Keto Paratha

Keto Paratha is a deliciously low-carb twist on the traditional Indian flatbread, made with almond flour and spices to create a satisfying breakfast option. It's perfect for those following a ketogenic diet while still craving authentic flavors.

Keto Paratha
30 minutes
Difficulty: Easy
Indian
250 kcal

Ingredients

  • Almond flour - 150 grams
  • Psyllium husk - 1 tablespoon
  • Coconut flour - 2 tablespoons
  • Water - 100 ml
  • Salt - 1/2 teaspoon
  • Turmeric powder - 1/4 teaspoon
  • Cumin powder - 1/2 teaspoon
  • Ghee or coconut oil - for cooking

Steps

  1. In a mixing bowl, combine the almond flour, psyllium husk, coconut flour, salt, turmeric powder, and cumin powder.
  2. Gradually add water to the dry ingredients, mixing until a dough forms. If the dough is too sticky, add a little more almond flour.
  3. Knead the dough for a couple of minutes until it is smooth and pliable.
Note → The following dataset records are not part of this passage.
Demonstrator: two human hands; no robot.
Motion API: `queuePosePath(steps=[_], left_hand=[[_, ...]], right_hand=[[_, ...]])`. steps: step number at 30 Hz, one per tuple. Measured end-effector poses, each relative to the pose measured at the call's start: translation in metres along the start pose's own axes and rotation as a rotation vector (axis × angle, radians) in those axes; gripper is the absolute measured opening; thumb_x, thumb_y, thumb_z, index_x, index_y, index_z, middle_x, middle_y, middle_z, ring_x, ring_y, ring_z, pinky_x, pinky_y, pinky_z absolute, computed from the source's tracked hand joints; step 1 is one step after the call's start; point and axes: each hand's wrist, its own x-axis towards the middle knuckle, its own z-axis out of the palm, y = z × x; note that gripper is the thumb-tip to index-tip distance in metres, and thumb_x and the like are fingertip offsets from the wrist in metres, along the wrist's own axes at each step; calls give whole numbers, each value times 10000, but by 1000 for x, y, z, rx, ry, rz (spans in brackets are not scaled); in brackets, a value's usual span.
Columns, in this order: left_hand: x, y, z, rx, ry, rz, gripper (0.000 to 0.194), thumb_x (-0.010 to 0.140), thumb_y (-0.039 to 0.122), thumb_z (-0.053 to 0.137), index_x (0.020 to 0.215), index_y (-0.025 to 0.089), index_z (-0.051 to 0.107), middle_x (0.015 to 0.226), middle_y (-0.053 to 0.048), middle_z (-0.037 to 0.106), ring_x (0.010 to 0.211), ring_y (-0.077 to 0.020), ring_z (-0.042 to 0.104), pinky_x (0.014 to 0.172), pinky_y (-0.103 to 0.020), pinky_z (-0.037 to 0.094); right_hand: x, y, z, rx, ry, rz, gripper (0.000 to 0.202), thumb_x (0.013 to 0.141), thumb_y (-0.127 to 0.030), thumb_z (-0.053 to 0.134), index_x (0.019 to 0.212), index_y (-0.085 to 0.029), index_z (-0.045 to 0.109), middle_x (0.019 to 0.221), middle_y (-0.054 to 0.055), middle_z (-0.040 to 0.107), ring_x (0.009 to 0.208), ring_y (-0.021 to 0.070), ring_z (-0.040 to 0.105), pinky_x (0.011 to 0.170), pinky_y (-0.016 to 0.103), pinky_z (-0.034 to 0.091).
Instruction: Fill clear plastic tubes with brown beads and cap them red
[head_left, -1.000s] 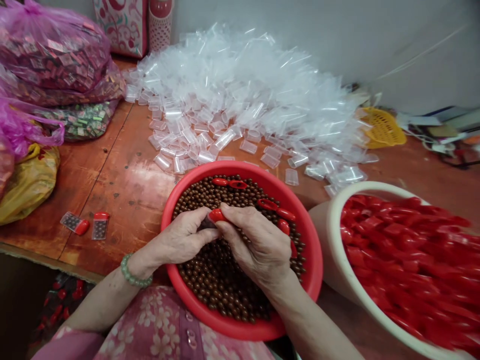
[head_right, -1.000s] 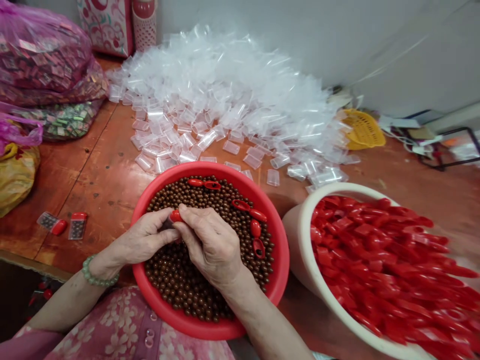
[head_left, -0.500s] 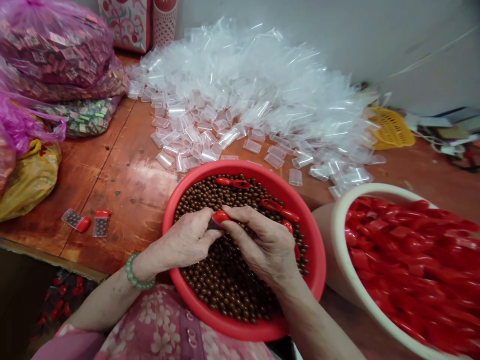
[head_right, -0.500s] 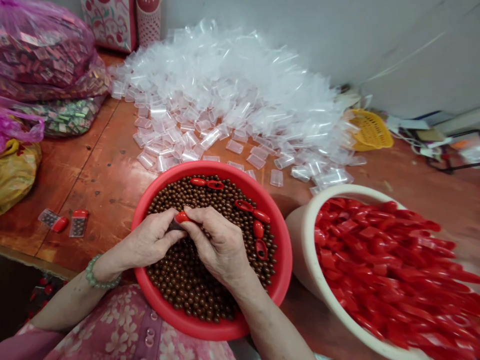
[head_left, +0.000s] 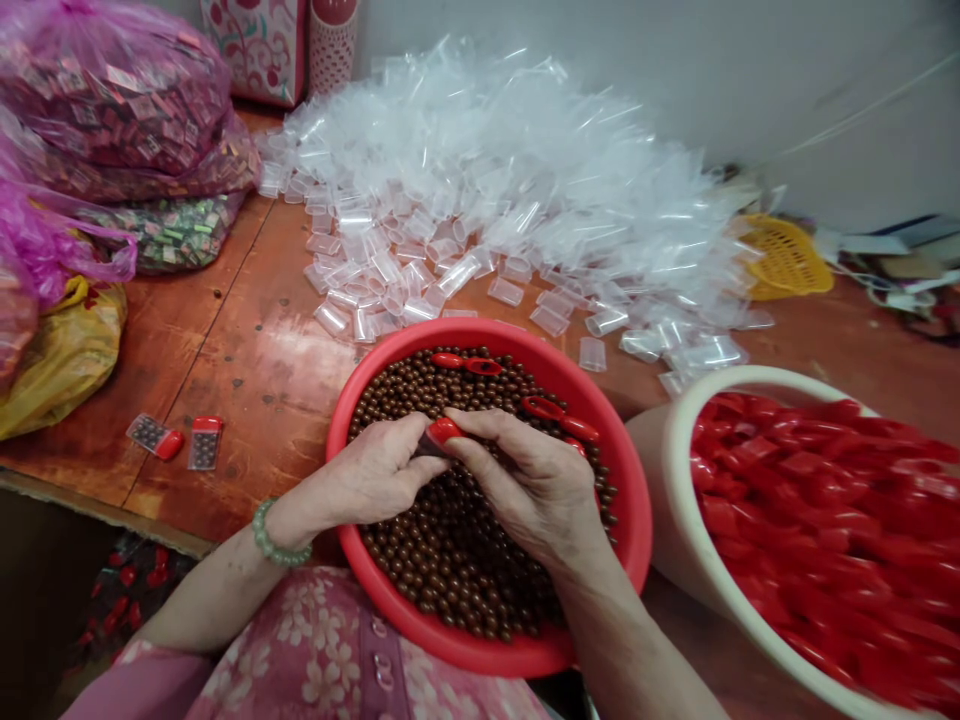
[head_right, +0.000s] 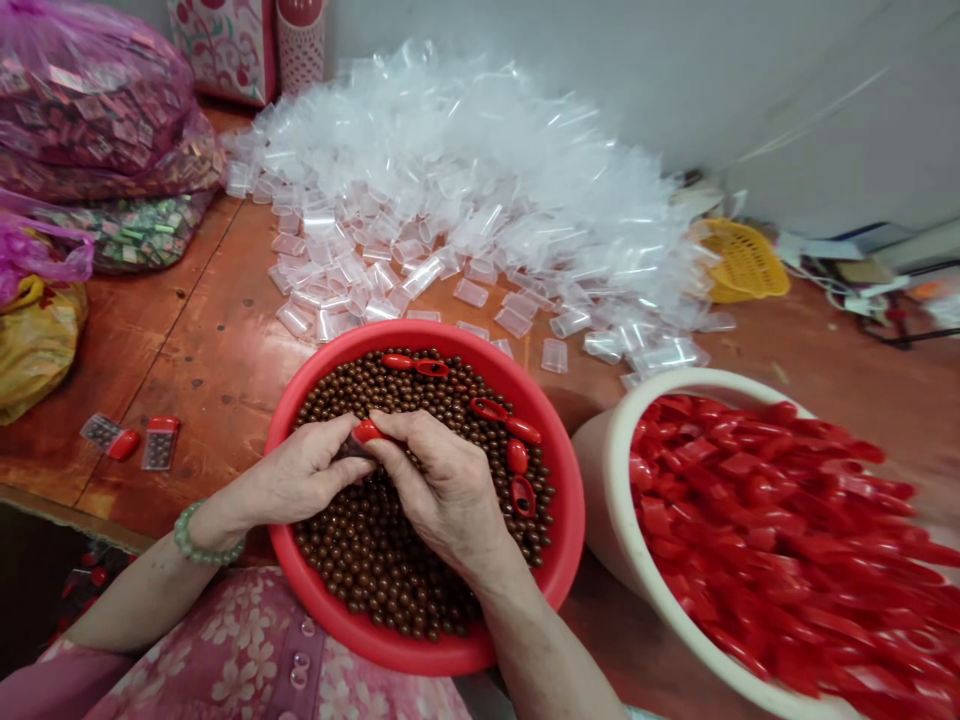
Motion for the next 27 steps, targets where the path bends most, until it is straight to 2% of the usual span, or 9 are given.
queuePosePath(steps=[8,21,24,27], left_hand=[[2,-6,0,-63,-28,-9,180,884,256,527,1024,154,572,1057,-78,662,972,-212,602,911,-385,472],[3,-7,0,-89,0,-43,134,859,215,510,969,157,561,1008,-63,634,924,-198,569,897,-383,458],[4,-6,-1,-224,-8,-82,116,853,241,536,923,154,565,932,-40,618,862,-172,560,819,-333,468],[4,-2,-1,-476,-52,-158,163,861,289,545,931,143,563,802,-12,573,721,-132,546,666,-267,455]], right_hand=[[-3,-1,1,-53,7,20,163,890,-187,614,1034,-210,687,927,39,758,795,177,724,734,303,607],[-4,1,13,-176,88,-158,204,891,-134,591,1074,-219,619,883,52,724,763,188,698,707,325,591],[-6,4,13,-201,10,-195,338,905,-240,592,1234,-187,538,984,108,700,873,233,686,755,378,586],[-9,5,14,-259,-83,-192,676,837,-441,660,1373,-124,398,1121,188,643,1018,317,638,834,481,559]])
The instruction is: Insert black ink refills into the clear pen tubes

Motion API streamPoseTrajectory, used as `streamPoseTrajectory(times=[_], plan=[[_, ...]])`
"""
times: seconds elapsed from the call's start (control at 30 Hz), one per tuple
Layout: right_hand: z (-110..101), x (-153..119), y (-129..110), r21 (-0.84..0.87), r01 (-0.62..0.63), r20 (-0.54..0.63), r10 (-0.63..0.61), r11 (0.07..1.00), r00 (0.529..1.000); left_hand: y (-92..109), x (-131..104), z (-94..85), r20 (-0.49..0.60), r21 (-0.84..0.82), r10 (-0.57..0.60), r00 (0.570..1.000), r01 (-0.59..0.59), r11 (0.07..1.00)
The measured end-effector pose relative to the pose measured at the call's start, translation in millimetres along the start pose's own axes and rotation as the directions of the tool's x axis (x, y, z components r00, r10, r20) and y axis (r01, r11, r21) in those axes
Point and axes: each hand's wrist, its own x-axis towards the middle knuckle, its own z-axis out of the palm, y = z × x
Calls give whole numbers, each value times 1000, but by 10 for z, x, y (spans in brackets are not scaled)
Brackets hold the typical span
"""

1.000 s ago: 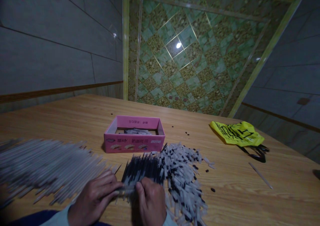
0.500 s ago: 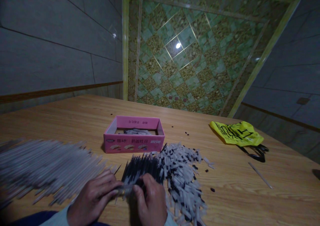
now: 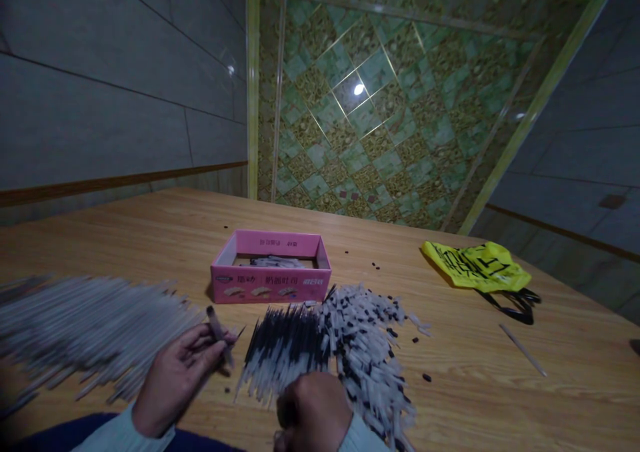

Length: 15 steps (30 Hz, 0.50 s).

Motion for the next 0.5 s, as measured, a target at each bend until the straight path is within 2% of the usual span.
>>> streamPoseTrajectory(times=[0.1,0.17,0.23,0.33,0.43,0.5], plan=[[12,27,-43,-182,-42,194,77,983,978,38,-6,34,43,-259,-225,973,229,938],[6,51,-74,-174,-97,242,138,980,960,84,-15,60,50,-378,-310,949,306,874],[-3,66,-98,-52,-171,164,177,984,970,126,-23,84,64,-463,-367,928,353,813],[19,78,-131,309,-233,-15,250,922,968,170,-32,111,84,-527,-420,904,398,751],[95,99,-170,614,-170,-113,299,771,948,189,-35,133,83,-548,-450,889,418,725],[148,114,-195,693,-112,-159,303,713,940,192,-35,146,78,-556,-460,885,422,716]])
Let it rest for 10 minutes.
  4. Divide the dough into 4 equal portions and roll each portion into a ball.
  5. On a parchment-lined surface, flatten each ball into a circle about 1/4 inch thick, using a rolling pin.
  6. Heat a non-stick skillet over medium heat and add a teaspoon of ghee or coconut oil.
  7. Cook each paratha for 2-3 minutes on each side, or until golden brown and cooked through.
  8. Repeat with the remaining dough, adding more ghee or oil as needed.

Nutrition

  • Calories: 250
  • Protein: 8 g
  • Carbs: 10 g
  • Fiber: 4 g
  • Sugar: 2 g
  • Sodium: 100 mg
  • Cholesterol: 0 mg
  • Total Fat: 20 g
  • Saturated Fat: 2 g
  • Unsaturated Fat: 18 g
  • Water: 0.1 L

Health Benefits

  • Low in carbohydrates, making it suitable for ketogenic diets.
  • Rich in healthy fats and fiber, promoting satiety and digestive health.